The difference between examples 1 and 2 and comparative examples 1 and 2 is only that the heating temperature is different (90 ℃, 110 ℃, 60 ℃ and 140 ℃), when the temperature is 90 ℃, the obtained bamboo leaf-shaped copper oxide nanosheets are 300-500 nm, and when the temperature is increased to 110 ℃, the size is changed to 500-1000 nm, so the temperature plays an important role in controlling the particle size.
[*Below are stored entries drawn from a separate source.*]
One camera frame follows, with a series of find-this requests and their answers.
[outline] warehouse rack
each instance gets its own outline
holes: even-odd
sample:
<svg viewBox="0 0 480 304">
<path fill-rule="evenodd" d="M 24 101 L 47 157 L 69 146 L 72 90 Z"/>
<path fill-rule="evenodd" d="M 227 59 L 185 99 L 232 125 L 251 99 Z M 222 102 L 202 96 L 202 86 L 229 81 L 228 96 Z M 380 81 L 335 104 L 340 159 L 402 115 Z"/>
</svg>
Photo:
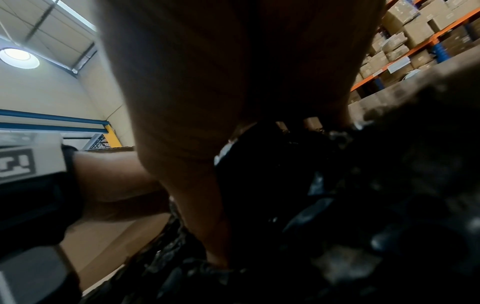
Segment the warehouse rack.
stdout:
<svg viewBox="0 0 480 304">
<path fill-rule="evenodd" d="M 413 0 L 412 3 L 413 4 L 418 4 L 420 2 L 422 2 L 423 0 Z M 396 3 L 397 0 L 390 0 L 386 3 L 387 7 L 393 5 L 394 3 Z M 421 51 L 423 48 L 425 48 L 426 46 L 431 46 L 433 51 L 437 54 L 437 61 L 440 63 L 440 62 L 443 62 L 447 59 L 449 59 L 450 57 L 448 56 L 448 54 L 446 53 L 445 49 L 443 48 L 443 46 L 441 45 L 440 43 L 440 40 L 439 38 L 441 36 L 443 36 L 444 34 L 446 34 L 447 32 L 449 32 L 450 30 L 456 28 L 457 26 L 459 25 L 464 25 L 466 24 L 470 18 L 472 18 L 473 16 L 475 16 L 476 14 L 480 13 L 480 8 L 476 9 L 476 10 L 473 10 L 471 11 L 470 13 L 466 14 L 465 16 L 463 16 L 462 18 L 458 19 L 457 21 L 455 21 L 454 23 L 452 23 L 451 25 L 449 25 L 448 27 L 446 27 L 445 29 L 441 30 L 440 32 L 438 33 L 435 33 L 433 36 L 430 37 L 430 39 L 426 40 L 425 42 L 421 43 L 420 45 L 416 46 L 415 48 L 411 49 L 408 53 L 406 53 L 405 55 L 403 55 L 402 57 L 398 58 L 397 60 L 393 61 L 393 62 L 390 62 L 389 64 L 387 64 L 386 66 L 384 66 L 383 68 L 381 68 L 380 70 L 378 70 L 376 73 L 374 73 L 373 75 L 370 75 L 368 76 L 367 78 L 363 79 L 362 81 L 356 83 L 352 88 L 351 88 L 351 92 L 358 89 L 359 87 L 361 87 L 362 85 L 372 81 L 372 80 L 376 80 L 378 78 L 378 76 L 387 71 L 389 66 L 398 62 L 399 60 L 405 58 L 405 57 L 408 57 L 408 56 L 411 56 L 415 53 L 417 53 L 418 51 Z"/>
</svg>

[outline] orange beam
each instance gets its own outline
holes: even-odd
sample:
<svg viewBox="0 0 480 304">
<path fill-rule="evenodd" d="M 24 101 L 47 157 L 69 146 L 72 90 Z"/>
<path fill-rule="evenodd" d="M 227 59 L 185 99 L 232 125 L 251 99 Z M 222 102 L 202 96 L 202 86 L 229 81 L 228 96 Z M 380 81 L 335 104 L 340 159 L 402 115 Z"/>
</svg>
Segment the orange beam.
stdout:
<svg viewBox="0 0 480 304">
<path fill-rule="evenodd" d="M 463 16 L 462 18 L 458 19 L 457 21 L 455 21 L 454 23 L 452 23 L 451 25 L 449 25 L 448 27 L 446 27 L 445 29 L 441 30 L 440 32 L 436 33 L 436 34 L 433 34 L 433 36 L 430 37 L 430 39 L 424 41 L 423 43 L 419 44 L 418 46 L 416 46 L 415 48 L 411 49 L 408 53 L 406 53 L 405 55 L 403 55 L 402 57 L 398 58 L 397 60 L 393 61 L 393 62 L 390 62 L 389 64 L 387 64 L 386 66 L 384 66 L 381 70 L 382 70 L 382 73 L 385 72 L 389 66 L 391 64 L 394 64 L 396 61 L 402 59 L 403 57 L 407 57 L 407 56 L 411 56 L 413 54 L 415 54 L 416 52 L 418 52 L 419 50 L 423 49 L 424 47 L 426 47 L 428 44 L 437 44 L 439 43 L 439 37 L 441 37 L 442 35 L 444 35 L 446 32 L 450 31 L 451 29 L 453 29 L 454 27 L 456 26 L 459 26 L 461 24 L 463 24 L 466 20 L 470 19 L 471 17 L 473 17 L 474 15 L 478 14 L 480 12 L 480 8 L 476 9 L 476 10 L 473 10 L 471 11 L 470 13 L 466 14 L 465 16 Z M 358 89 L 359 87 L 361 87 L 362 85 L 366 84 L 367 82 L 369 82 L 370 80 L 372 80 L 374 77 L 373 76 L 368 76 L 367 78 L 363 79 L 363 81 L 355 84 L 351 90 L 351 91 L 354 91 L 356 89 Z"/>
</svg>

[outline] wall
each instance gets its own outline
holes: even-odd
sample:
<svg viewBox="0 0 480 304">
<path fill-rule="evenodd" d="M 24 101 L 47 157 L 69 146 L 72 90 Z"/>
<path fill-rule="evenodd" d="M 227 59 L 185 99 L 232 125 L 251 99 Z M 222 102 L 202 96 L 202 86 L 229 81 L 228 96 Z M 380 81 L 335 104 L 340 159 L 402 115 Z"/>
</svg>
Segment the wall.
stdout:
<svg viewBox="0 0 480 304">
<path fill-rule="evenodd" d="M 0 39 L 0 49 L 16 47 Z M 0 109 L 103 119 L 78 79 L 38 57 L 33 70 L 0 61 Z"/>
<path fill-rule="evenodd" d="M 110 122 L 121 144 L 134 146 L 132 127 L 122 93 L 99 52 L 80 70 L 78 79 L 103 118 Z"/>
</svg>
While comparative examples 1 and 2 exceed the lower limit and the upper limit of the temperature range specified in the present invention, respectively, and no bamboo leaf-like structure is formed, it can be seen from the above that an appropriate temperature range plays an important role in the formation of a bamboo leaf-like morphology.

Comparative examples 3 and 4 differ from the comparative examples of the other examples only in that no trisodium citrate was added as template (no addition of blank and addition of N, N-dimethylformamide, respectively), and no bamboo-leaf-like morphology was obtained, so that the template of trisodium citrate has a not negligible effect on the formation of bamboo-leaf-like morphology in addition to the appropriate temperature range.

It should be noted that, according to the implementation requirement, each step described in the present application can be divided into more steps, and two or more steps or partial operations of the steps can be combined into a new step to achieve the purpose of the present invention.

It should be understood that parts of the specification not set forth in detail are well within the prior art.

It will be understood by those skilled in the art that the foregoing is only a preferred embodiment of the present invention, and is not intended to limit the invention, and that any modification, equivalent replacement, or improvement made within the spirit and principle of the present invention should be included in the scope of the present invention.